Several assumptions in our model require discussion. In practice, it is unlikely that rates of mortality or progression of cirrhosis remain constant over time. However, no reliable studies have described the temporal pattern of changes in the probability of development of cirrhosis, progression of cirrhosis and HCC-related mortality. Hence we have used constant probabilities based on published rates. The survival results of our model are validated by their agreement with the survival curves of long-term natural history studies.10 We also assumed that all medically eligible patients with resectable HCC will undergo tumour resection, and that all remaining patients will undergo palliative treatment. In practice, many medically eligible patients never undergo treatment for various reasons.66 We are reassured by the fact that sensitivity analysis did not significantly affect our results as long as treatment compliance rates remained above 70%.

We assumed that only Child's class A patients are eligible for tumour resection and thus Child's class B and C patients are not screened. In actuality, carefully selected Child's class B patients may survive resection, although the perioperative mortality is high in the presence of decompensated cirrhosis.67 Therefore, we have modelled screening in Child's class B patients only in the secondary analysis where transplantation is a viable therapy.

Decision analysis studies indicate that liver transplantation as first-line treatment leads to improved survival and is potentially cost-effective in selected patients when compared with other therapies.68, 69 Unfortunately, the majority of medically eligible patients never receive a transplant because the number of potential recipients continues to vastly outnumber the number of donor organs.
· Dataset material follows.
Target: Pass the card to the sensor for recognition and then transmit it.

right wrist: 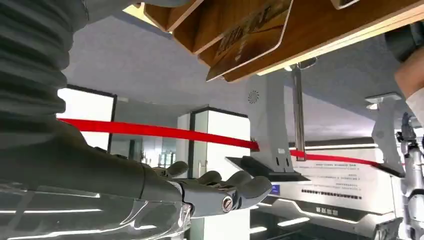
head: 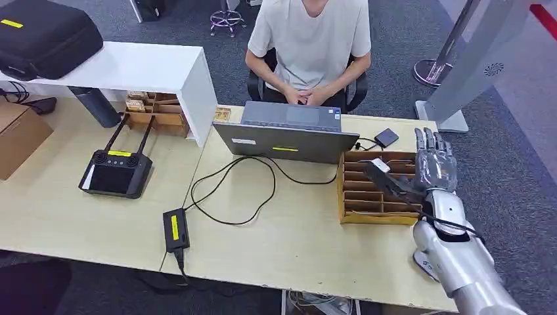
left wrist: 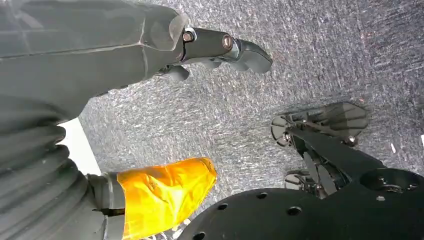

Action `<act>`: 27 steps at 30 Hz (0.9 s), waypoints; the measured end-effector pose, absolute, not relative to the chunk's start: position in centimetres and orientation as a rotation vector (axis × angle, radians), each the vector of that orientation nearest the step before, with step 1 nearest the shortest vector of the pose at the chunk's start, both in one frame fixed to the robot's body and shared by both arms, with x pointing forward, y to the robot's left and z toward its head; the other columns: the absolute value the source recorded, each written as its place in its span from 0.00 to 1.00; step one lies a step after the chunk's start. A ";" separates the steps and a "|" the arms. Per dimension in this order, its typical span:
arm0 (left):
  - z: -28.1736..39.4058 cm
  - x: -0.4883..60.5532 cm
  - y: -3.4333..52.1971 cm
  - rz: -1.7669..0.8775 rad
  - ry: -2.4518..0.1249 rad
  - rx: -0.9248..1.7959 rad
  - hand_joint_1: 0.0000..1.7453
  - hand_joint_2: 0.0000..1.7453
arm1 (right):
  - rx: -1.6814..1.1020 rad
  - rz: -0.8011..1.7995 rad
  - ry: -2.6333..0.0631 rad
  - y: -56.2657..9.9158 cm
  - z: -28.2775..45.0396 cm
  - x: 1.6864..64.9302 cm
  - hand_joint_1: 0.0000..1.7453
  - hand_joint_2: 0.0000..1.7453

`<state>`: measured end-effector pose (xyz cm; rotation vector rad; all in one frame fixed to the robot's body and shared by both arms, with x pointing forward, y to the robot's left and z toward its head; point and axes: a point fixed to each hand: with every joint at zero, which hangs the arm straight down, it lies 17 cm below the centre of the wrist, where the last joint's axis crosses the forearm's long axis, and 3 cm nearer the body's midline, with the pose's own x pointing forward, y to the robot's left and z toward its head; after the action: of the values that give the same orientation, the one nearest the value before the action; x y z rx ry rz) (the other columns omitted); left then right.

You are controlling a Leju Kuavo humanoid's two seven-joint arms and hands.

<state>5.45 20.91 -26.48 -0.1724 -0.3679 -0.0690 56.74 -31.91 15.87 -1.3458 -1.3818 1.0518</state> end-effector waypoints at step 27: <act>-26.5 5.4 20.9 -0.070 -0.363 -0.175 0.00 1.00 | -1.289 0.976 -1.402 -32.2 15.9 56.5 1.00 1.00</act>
<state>5.37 20.87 -26.49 -0.1746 -0.3633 -0.0697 56.55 -32.23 15.91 -1.2894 -1.4016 0.9759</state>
As the applicability of liver transplantation is limited not only by financial considerations but also by donor organ supply, it was not included in the primary analysis. From the results of the secondary analysis, however, it appears that liver transplantation increases the CE ratio for screening, but not dramatically.

As described in the methods section, our study models a cohort of patients with known compensated cirrhosis. The most appropriate strategy for identifying HCV-infected patients who are cirrhotic is a complicated and controversial issue that is beyond the scope of this study. In addition, we have not modelled treatment with interferon and ribavirin.

In summary, this study suggests that in a well-defined cirrhotic population, screening for HCC is at least as cost-effective as other screening practices that are considered standard of care. The best screening protocol has yet to be formally defined, but based on the results of our model, US at 12-month intervals and AFP at 6-month intervals is a reasonable strategy, offering the greatest gain in life-expectancy while still maintaining an incremental CE ratio <$50 000/QALY. More frequent screening with US provides some additional benefit, but is more expensive. Screening in patients awaiting liver transplant is also cost-effective. Screening with CT instead of US is more efficacious and appears to be cost-effective, and deserves further study.


This study was supported by an American College of Gastroenterology Clinical Research Award (Dr Otto Lin).